Le rappeur Salmo, dans une vidéo publiée sur ses réseaux sociaux, a annoncé qu’il était atteint d’un carcinome basocellulaire également appelé carcinome basocellulaire.
À quel point ce cancer de la peau est-il dangereux ? Quels sont les facteurs de risque ? Comment tombe-t-on malade et comment est-il traité ?
Qu’est-ce que c’est
«Le carcinome basocellulaire est le cancer de la peau le plus fréquent, lié avant tout à l’exposition au soleil et aux dommages causés par les rayons UV – explique Mario Santinami, directeur de la Structure Mélanome et Sarcome à la Fondation IRCCS, Institut National pour l’Etude et le Traitement des Tumeurs, Milan –. Elle se développe lentement et produit rarement des métastases, c’est pourquoi on l’appelle une « bonne » tumeur. »
Négligée ou ignorée, elle peut s’infiltrer dans les tissus et défigurer le patient, notamment lorsqu’elle est localisée au visage.
Le rappeur précise qu’il a utilisé des « crèmes protectrices », comme il convient de le faire pour protéger sa peau (lire ici) mais il faut toujours rappeler qu’aucune crème ne protège à 100% des rayons ultraviolets et que l’efficacité diminue lorsque le produit est appliqué en quantité insuffisante ou n’est pas réappliqué comme indiqué, par exemple après une baignade dans la mer ou une transpiration (lire ici).
Qui risque le plus
Le carcinome basocellulaire est plus fréquent chez les personnes présentant un phototype clair, qui sont exposées plus intensément aux rayons ultraviolets et qui signalent des coups de soleil antérieurs.
En effet, le principal facteur de risque est une exposition prolongée et intense au rayonnement solaire.
Par ailleurs, 20 % des carcinomes basocellulaires proviennent d’une peau non exposée au soleil.
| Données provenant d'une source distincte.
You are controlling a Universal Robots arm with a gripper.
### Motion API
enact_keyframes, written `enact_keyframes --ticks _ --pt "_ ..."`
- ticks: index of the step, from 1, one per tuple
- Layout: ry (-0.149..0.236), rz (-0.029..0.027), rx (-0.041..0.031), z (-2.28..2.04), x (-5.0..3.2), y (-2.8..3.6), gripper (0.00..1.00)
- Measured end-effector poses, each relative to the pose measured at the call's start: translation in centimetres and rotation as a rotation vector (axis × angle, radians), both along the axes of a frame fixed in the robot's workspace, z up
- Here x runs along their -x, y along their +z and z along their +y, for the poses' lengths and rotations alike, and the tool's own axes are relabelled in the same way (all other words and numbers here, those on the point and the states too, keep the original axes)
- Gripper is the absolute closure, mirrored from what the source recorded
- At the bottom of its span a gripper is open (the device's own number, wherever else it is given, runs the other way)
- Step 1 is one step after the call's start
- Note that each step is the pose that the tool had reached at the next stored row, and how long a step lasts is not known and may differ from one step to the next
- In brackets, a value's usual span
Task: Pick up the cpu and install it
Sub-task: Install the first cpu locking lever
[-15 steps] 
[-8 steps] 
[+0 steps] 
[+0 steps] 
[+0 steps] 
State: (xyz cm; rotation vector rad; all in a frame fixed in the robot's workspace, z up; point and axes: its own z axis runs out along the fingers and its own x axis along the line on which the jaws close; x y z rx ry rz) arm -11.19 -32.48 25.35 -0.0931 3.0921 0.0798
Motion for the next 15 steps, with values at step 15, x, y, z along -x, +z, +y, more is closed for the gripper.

Dans ces cas, les causes peuvent être :
- exposition aux rayonnements ionisants;
- diminution chronique de l’activité du système immunitaire (par exemple lors de maladies comme le SIDA ou suite à des thérapies immunosuppressives après une transplantation d’organe) ;
- facteurs génétiques qui favorisent un risque accru de développer un cancer.
Comment le reconnaître, les symptômes
«Pour le reconnaître, il faut faire attention aux lésions qui ne guérissent pas, ne saignent pas et ne semblent pas enflammées pendant plusieurs jours – dit Santinami -. Elle se manifeste généralement par une petite érosion cutanée, aux bords à peine visibles, souvent recouverte d’une croûte qui a tendance à se décoller et à se reformer.
Comme pour toutes les tumeurs cutanées, un diagnostic rapide est toujours possible avec une simple observation dermatologique, éventuellement complétée par une biopsie. »
Comment le traiter
Si le diagnostic est posé à temps, le traitement peut consister en une simple ablation chirurgicale sous anesthésie locale : cela suffit à guérir définitivement plus de 90 % des patients. Ces dernières années, de nouveaux médicaments efficaces ont été étudiés pour remplacer le scalpel dans le carcinome basocellulaire : ce sont des pilules ou des crèmes à appliquer directement sur la lésion qui peuvent guérir la tumeur, en évitant les marques désagréables que les opérations peuvent laisser (surtout dans les zones délicates comme le visage). «Pour les carcinomes basocellulaires de plus de 2 centimètres – continue Santinami – pour ceux qui récidivent ou sont situés sur le cuir chevelu, le visage et le cou, la chirurgie de Mohs peut être la solution la plus appropriée : c’est-à-dire que la lésion est retirée et, pendant l’opération, une partie est envoyée au pathologiste pour l’analyser et indiquer au chirurgien où étendre l’ablation en fonction de la présence de cellules cancéreuses non visibles à l’œil nu dans la peau environnante ou en profondeur ».